┌──
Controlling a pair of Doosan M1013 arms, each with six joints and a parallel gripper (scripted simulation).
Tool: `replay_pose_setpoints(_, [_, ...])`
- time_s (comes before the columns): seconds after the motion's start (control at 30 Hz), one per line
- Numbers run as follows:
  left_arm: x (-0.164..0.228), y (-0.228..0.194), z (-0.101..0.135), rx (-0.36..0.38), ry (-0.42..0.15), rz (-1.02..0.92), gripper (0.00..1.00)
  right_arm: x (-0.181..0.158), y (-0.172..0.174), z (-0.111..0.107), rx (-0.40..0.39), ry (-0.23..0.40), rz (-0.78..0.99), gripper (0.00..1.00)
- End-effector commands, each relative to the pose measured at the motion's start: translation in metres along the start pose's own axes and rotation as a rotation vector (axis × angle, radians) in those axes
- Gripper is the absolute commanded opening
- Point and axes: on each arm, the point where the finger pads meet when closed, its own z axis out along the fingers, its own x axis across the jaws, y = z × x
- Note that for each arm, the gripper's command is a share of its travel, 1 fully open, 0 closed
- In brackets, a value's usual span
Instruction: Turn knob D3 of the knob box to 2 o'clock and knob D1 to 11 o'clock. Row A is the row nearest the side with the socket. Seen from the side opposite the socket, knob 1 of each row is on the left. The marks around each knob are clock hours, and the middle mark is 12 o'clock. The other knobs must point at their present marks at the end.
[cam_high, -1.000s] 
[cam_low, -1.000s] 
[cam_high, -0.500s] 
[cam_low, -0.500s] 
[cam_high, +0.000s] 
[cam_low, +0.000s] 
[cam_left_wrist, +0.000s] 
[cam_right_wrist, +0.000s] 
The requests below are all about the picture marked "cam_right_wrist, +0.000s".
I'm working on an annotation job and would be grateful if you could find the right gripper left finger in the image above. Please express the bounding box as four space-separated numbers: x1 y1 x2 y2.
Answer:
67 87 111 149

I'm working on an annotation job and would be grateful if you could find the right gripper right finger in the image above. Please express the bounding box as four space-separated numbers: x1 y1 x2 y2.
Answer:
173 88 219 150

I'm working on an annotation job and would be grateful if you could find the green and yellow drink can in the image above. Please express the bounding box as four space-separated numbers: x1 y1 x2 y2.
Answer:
└──
┌──
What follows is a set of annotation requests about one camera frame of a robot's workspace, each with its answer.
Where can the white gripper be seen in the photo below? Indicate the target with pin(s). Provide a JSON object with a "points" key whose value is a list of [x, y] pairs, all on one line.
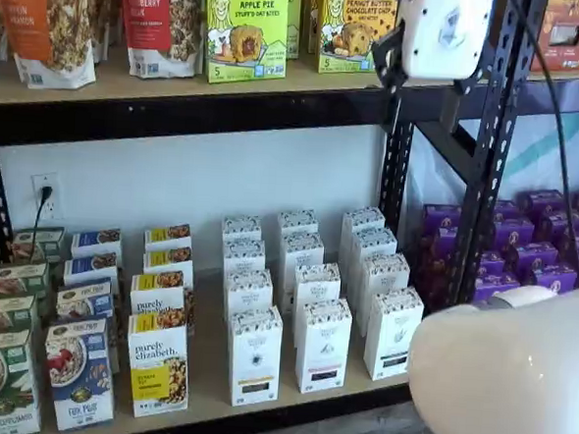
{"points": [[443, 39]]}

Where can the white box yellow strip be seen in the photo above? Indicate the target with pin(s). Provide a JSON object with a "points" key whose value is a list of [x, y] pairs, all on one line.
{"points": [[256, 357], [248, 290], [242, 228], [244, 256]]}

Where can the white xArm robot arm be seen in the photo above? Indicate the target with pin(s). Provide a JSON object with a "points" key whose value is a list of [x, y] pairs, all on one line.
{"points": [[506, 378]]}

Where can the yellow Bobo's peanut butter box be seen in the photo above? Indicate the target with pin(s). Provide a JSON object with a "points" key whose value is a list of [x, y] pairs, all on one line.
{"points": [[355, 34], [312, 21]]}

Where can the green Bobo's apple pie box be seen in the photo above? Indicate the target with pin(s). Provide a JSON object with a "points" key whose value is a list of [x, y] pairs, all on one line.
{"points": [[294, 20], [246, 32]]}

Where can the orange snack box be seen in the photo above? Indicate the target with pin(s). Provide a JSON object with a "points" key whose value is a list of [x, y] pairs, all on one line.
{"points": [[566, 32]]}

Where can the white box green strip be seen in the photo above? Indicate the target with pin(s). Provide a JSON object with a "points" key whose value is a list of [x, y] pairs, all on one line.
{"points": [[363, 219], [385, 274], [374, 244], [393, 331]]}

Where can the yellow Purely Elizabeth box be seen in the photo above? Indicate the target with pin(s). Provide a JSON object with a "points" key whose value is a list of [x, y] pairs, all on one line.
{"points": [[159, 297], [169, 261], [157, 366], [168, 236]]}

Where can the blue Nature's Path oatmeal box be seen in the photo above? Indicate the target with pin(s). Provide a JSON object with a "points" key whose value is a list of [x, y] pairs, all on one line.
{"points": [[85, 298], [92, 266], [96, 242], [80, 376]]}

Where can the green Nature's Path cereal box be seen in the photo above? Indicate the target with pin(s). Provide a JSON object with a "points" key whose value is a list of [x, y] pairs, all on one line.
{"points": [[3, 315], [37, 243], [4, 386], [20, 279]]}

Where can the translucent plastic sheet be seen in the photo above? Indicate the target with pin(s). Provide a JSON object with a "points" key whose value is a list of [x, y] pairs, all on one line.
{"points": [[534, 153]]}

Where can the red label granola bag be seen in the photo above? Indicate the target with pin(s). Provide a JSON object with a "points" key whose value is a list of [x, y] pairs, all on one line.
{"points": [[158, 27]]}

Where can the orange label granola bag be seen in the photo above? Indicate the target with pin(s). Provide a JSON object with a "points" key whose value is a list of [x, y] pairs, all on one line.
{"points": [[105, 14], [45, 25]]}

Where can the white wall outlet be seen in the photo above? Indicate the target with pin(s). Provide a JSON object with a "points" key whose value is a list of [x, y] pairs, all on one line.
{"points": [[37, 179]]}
└──
▶ **Work instructions**:
Copy each line of the data above that holds "working".

▶ **Answer to the problem**:
I'm working on an annotation job and would be grateful if you could find the right gripper left finger in the image above. Please express the bounding box as four space-separated numbers: x1 y1 x2 y2.
I'm working on an annotation job and would be grateful if you could find the right gripper right finger in the image above. Please express the bounding box as four space-separated numbers: x1 y1 x2 y2.
I'm working on an annotation job and would be grateful if you could find the green and yellow drink can in the image above. Please express the bounding box as four space-separated numbers: x1 y1 x2 y2.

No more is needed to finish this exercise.